**What is needed:**
Across the listing below, count every line where the string "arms" appears, then give only the count.

**Stored data:**
■ ■ ■ ■ ■ ■ ■
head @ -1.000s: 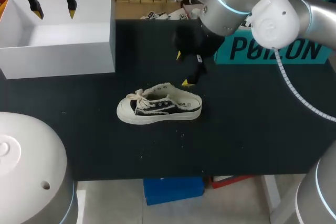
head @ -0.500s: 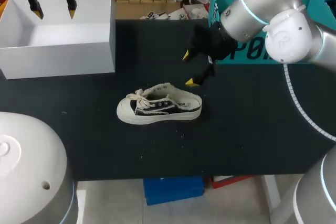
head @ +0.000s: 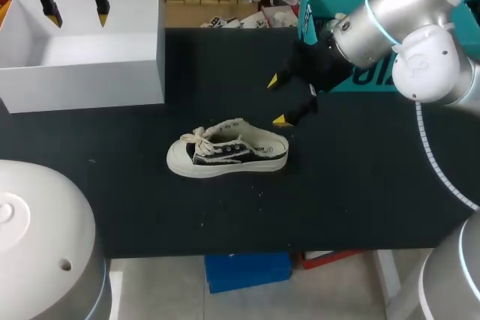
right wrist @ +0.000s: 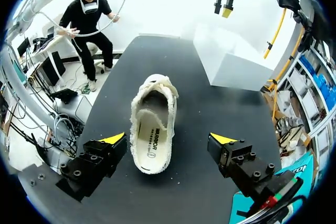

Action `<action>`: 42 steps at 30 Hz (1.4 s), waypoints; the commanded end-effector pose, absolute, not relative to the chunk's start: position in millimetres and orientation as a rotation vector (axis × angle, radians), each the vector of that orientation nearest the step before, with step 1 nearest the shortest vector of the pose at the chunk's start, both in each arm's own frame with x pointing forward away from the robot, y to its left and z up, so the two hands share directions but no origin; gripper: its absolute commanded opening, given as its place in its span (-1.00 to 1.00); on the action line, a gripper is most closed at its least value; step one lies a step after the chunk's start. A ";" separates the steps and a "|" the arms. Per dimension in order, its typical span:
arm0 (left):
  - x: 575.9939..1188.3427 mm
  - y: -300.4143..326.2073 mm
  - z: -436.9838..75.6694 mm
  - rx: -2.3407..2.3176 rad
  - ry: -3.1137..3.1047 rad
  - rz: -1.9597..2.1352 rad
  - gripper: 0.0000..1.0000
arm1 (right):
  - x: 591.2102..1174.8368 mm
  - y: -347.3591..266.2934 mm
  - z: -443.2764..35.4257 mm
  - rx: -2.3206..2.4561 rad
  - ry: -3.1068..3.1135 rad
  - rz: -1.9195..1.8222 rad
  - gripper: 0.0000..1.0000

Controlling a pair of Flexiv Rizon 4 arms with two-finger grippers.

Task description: Take the shoe out of the shoebox, open the shoe tongue, remove and reinsert the insole, then place the shoe into the shoebox

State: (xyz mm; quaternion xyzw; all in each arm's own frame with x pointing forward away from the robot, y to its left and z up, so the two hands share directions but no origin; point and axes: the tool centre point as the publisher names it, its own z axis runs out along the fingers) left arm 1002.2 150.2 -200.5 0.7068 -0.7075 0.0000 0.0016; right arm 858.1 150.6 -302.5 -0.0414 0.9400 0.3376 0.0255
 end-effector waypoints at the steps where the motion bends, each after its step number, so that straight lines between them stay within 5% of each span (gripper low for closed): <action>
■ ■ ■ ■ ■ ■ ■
**The answer:**
2